Membrane Transporters

  • BBB: The blood-brain barrier (BBB) is a highly selective barrier that separates the circulating blood from the central nervous system. We developed a vNN-based BBB model, using 352 compounds whose BBB permeability values (log⁡BB) were obtained from the literature respectively.6,7 We classified compounds with log⁡BB values of less than –0.3 and greater than +0.3 as BBB non-permeable and permeable.
    Download BBB dataset or view model performance or view model performance (Old version)
  • Pgp Substrates and Inhibitors: P-glycoprotein (Pgp) is an essential cell membrane protein that extracts many foreign substances from the cell. Cancer cells often overexpress Pgp, which increases the efflux of chemotherapeutic agents from the cell and prevents treatment by reducing the effective intracellular concentrations of such agents—a phenomenon known as multidrug resistance. For this reason, identifying compounds that can either be transported out of the cell by Pgp (substrates) or impair Pgp function (inhibitors) is of great interest. We have developed models to predict both Pgp substrates and Pgp inhibitors.5 The Pgp substrate dataset was collected by Hou and co-workers.11 This dataset consists of measurements of 422 substrates and 400 non-substrates. To generate a large Pgp inhibitor dataset, we combined two datasets,12,13 and removed duplicates to form a combined dataset consisting of a training set of 1,319 inhibitors and 937 non-inhibitors.
    Download Pgp Substrates dataset or view model performance or view model performance (Old version)
    Download Pgp Inhibitors dataset or view model performance or view model performance (Old version)


Others

  • hERG (Cardiotoxicity): The human ether-à-go-go-related gene (hERG) codes for a potassium ion channel involved in the normal cardiac repolarization activity of the heart. Drug-induced blockade of hERG function can cause long QT syndrome, which may result in arrhythmia and death. We retrieved 282 known hERG blockers from the literature and classified compounds with an IC50 cutoff value of 10 μM or less as blockers.9 We also collected a set of 404 compounds with IC50 values greater than 10 μM from ChEMBL and classified them as non-blockers.
    Download hERG dataset or view model performance or view model performance (Old Version)
  • MMP (Mitochondrial Toxicity): Given the fundamental role of mitochondria in cellular energetics and oxidative stress, mitochondrial dysfunction has been implicated in cancer, diabetes, neurodegenerative disorders, and cardiovascular diseases.

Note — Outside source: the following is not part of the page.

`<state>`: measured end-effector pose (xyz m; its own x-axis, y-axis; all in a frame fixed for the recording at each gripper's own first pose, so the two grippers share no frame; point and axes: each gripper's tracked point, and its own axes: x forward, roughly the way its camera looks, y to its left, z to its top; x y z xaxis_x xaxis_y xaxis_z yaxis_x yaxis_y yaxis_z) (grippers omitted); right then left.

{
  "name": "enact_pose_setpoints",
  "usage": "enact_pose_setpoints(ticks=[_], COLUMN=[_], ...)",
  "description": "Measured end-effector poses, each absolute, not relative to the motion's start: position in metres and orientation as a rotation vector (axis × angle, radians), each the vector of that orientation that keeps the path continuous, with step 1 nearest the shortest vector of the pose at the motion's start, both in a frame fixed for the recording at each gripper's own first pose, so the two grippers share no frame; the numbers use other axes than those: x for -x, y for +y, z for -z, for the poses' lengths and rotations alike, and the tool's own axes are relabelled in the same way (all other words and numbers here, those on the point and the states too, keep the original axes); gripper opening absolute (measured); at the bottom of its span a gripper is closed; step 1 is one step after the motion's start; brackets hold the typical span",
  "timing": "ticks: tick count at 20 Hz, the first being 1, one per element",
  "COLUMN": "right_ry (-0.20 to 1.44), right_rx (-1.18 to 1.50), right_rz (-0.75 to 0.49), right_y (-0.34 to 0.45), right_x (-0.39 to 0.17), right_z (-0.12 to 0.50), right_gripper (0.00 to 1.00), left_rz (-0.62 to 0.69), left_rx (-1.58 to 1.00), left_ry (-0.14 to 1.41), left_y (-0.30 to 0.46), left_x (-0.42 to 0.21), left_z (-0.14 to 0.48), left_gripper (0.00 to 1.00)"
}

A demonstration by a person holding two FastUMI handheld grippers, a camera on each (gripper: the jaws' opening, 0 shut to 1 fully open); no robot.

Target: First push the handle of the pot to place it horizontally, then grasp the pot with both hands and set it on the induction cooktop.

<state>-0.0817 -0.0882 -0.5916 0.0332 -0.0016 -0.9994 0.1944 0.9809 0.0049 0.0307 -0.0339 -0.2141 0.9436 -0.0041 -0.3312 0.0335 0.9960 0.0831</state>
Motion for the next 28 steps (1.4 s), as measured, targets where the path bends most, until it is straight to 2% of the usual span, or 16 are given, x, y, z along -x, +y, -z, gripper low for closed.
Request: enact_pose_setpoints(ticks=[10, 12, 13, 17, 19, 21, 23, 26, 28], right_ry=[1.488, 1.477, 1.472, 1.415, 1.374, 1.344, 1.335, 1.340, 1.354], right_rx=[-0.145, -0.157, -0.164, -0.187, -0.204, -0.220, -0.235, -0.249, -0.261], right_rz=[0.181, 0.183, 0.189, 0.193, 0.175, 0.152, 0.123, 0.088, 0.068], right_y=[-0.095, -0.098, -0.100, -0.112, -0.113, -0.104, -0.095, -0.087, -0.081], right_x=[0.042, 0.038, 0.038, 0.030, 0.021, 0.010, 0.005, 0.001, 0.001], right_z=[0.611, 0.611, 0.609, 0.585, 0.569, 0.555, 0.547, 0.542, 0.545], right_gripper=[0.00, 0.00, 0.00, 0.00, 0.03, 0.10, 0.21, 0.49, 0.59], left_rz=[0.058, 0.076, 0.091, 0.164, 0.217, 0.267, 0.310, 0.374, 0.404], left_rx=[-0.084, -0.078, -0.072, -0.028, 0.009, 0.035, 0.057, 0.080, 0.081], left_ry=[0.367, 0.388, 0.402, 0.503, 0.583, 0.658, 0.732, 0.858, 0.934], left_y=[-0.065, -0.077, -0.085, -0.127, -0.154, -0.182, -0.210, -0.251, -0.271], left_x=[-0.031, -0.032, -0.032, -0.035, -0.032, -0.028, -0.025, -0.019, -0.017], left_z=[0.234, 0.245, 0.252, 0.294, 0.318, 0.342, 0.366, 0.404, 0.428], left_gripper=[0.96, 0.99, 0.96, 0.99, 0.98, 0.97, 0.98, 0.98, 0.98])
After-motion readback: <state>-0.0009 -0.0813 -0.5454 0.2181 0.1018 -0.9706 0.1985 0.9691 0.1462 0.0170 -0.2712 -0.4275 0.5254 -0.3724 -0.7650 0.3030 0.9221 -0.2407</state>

We used the largest dataset of chemical-induced changes in mitochondrial membrane potential (MMP), based on the assumption that a compound that causes mitochondrial dysfunction is also likely to reduce the MMP. We developed a vNN-based MMP prediction model, using 6,261 compounds collected from a previous study that screened a library of 10,000 compounds (~8,300 unique chemicals) at 15 concentrations, each in triplicate, to measure changes in the MMP in HepG2 cells.10 The study found that 913 compounds decreased the MMP, whereas 5,395 compounds had no effect.
    Download MMP dataset or view model performance or view model performance (Old Version)
  • Mutagenicity (AMES Test): Mutagens are chemicals that cause abnormal genetic mutations leading to cancer. A common way to assess a chemical’s mutagenicity is the Ames test. We developed the prediction model, using a literature dataset of 6,512 compounds, of which 3,503 were Ames-positive. We provide further details of the model and its performance in Reference 2.
    Download AMES Test dataset or view model performance or view model performance (Old Version)
  • MRTD: The Maximum Recommended Therapeutic Dose (MRTD) is an estimated upper daily dose that is safe. We built a prediction model based on a dataset of MRTD values publically disclosed by the FDA, mostly of single-day oral doses for an average adult with a body weight of 60 kg, for 1,220 compounds (most of which are small organic drugs). We excluded organometallics, high-molecular weight polymers (>5,000 Da), nonorganic chemicals, mixtures of chemicals, and very small molecules (<100 Da). We used an external test set of 160 compounds that were collected by the FDA for validation. The total dataset for our model contained 1,185 compounds.2 The predicted MRTD value is reported in mg/day unit based upon an average adult weighing 60 kg.
    Download MRTD dataset or view model performance or view model performance (Old Version)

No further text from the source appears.